◆ Exercise brief: Without the pictures, give the listing below again exactly.

◆ Exercise data:
━━━━━━━━━━━━━━━━

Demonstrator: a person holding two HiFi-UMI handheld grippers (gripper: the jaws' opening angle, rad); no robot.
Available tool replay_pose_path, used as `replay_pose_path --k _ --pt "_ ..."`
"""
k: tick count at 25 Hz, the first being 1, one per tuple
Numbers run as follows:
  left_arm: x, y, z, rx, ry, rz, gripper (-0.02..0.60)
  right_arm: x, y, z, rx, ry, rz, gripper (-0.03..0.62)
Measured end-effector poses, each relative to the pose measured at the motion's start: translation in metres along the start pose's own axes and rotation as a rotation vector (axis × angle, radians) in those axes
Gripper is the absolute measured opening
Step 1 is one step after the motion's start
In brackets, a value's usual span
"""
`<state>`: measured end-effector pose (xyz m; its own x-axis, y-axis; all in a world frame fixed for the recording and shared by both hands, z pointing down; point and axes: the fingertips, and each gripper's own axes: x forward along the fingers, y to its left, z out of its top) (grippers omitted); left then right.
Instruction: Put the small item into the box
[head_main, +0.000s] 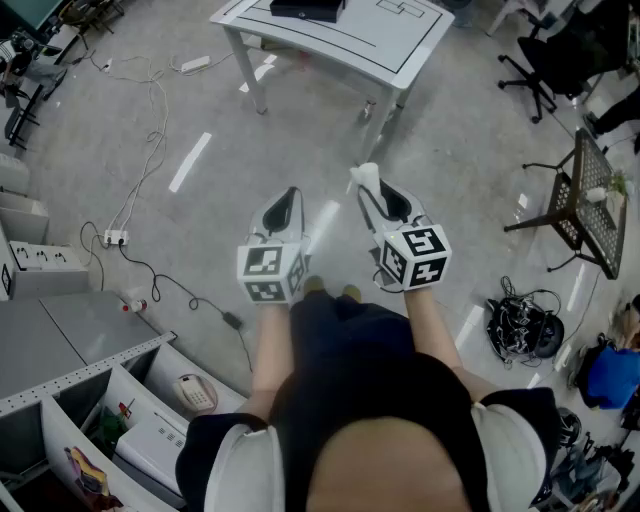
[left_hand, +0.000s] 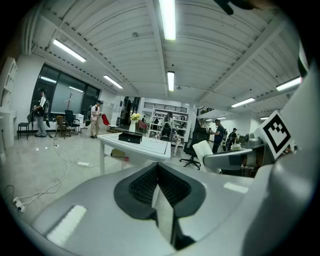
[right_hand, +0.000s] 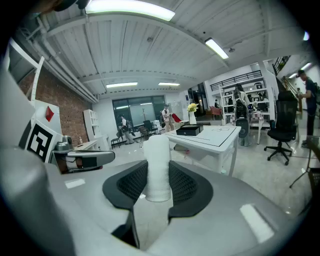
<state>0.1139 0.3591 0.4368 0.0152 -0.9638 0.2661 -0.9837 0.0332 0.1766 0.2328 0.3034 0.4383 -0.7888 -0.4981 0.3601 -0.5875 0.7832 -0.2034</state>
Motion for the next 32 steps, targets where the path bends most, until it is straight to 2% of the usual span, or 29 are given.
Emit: replay_pose_path --k 6,11,24,32 --pt "-0.010 -0.043 -0.015 0.031 -0.001 -0.004 0.009 -0.039 -0.017 -0.017 0.038 -0.045 -0.014 0.132" --pt "-0.014 -0.061 -0.019 0.051 -0.003 0.002 0.009 -0.057 -0.025 -0.013 0.054 -0.093 -0.027 0.132" --pt "-0.015 -0.086 -0.018 0.042 -0.029 0.027 0.009 -0.074 -0.036 -0.013 0.027 -0.105 0.007 0.133" --pt "-0.007 -0.082 -0.022 0.040 -0.020 0.044 0.009 -0.065 -0.044 -0.013 0.044 -0.096 0.008 0.133"
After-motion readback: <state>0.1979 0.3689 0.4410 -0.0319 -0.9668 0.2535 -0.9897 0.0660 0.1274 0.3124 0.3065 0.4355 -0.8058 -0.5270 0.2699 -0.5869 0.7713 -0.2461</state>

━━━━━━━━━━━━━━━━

◆ Written solution:
Demonstrator: a person holding two HiFi-UMI handheld grippers (gripper: the jaws' opening angle, rad); no robot.
Available tool replay_pose_path, used as `replay_pose_path --k _ --pt "_ ..."`
"""
k: tick count at 25 Hz, the first being 1, one per tuple
Numbers run as follows:
  left_arm: x, y, z, rx, ry, rz, gripper (-0.02..0.60)
  right_arm: x, y, z, rx, ry, rz, gripper (-0.03..0.62)
Measured end-effector poses, each relative to the pose measured at the motion's start: translation in metres along the start pose's own axes and rotation as a rotation vector (axis × angle, radians) in those axes
Gripper is the absolute measured opening
Step 1 is one step after the motion's start
In brackets, a value's usual span
"""
`<state>`: measured end-effector pose (xyz m; its own x-axis, y-axis; all in a world frame fixed for the recording and shared by both hands, z pointing down; point and axes: the fingertips, and each gripper's own axes: x forward along the fingers, y to its left, z out of its top) (grippers omitted); left then right.
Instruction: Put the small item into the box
[head_main, +0.000s] 
[left_hand, +0.000s] 
[right_hand, +0.000s] 
<state>0.1139 0.3591 0.4368 0.0152 -0.9638 0.2661 -0.9837 0.0332 0.1766 0.2328 0.3034 0.4383 -0.7888 -0.4981 0.3601 -0.5875 0.7832 -0.2034</state>
Motion for the next 32 steps, targets where the path bends most, until it is straight to 2% of the usual span, or 29 are given.
Emit: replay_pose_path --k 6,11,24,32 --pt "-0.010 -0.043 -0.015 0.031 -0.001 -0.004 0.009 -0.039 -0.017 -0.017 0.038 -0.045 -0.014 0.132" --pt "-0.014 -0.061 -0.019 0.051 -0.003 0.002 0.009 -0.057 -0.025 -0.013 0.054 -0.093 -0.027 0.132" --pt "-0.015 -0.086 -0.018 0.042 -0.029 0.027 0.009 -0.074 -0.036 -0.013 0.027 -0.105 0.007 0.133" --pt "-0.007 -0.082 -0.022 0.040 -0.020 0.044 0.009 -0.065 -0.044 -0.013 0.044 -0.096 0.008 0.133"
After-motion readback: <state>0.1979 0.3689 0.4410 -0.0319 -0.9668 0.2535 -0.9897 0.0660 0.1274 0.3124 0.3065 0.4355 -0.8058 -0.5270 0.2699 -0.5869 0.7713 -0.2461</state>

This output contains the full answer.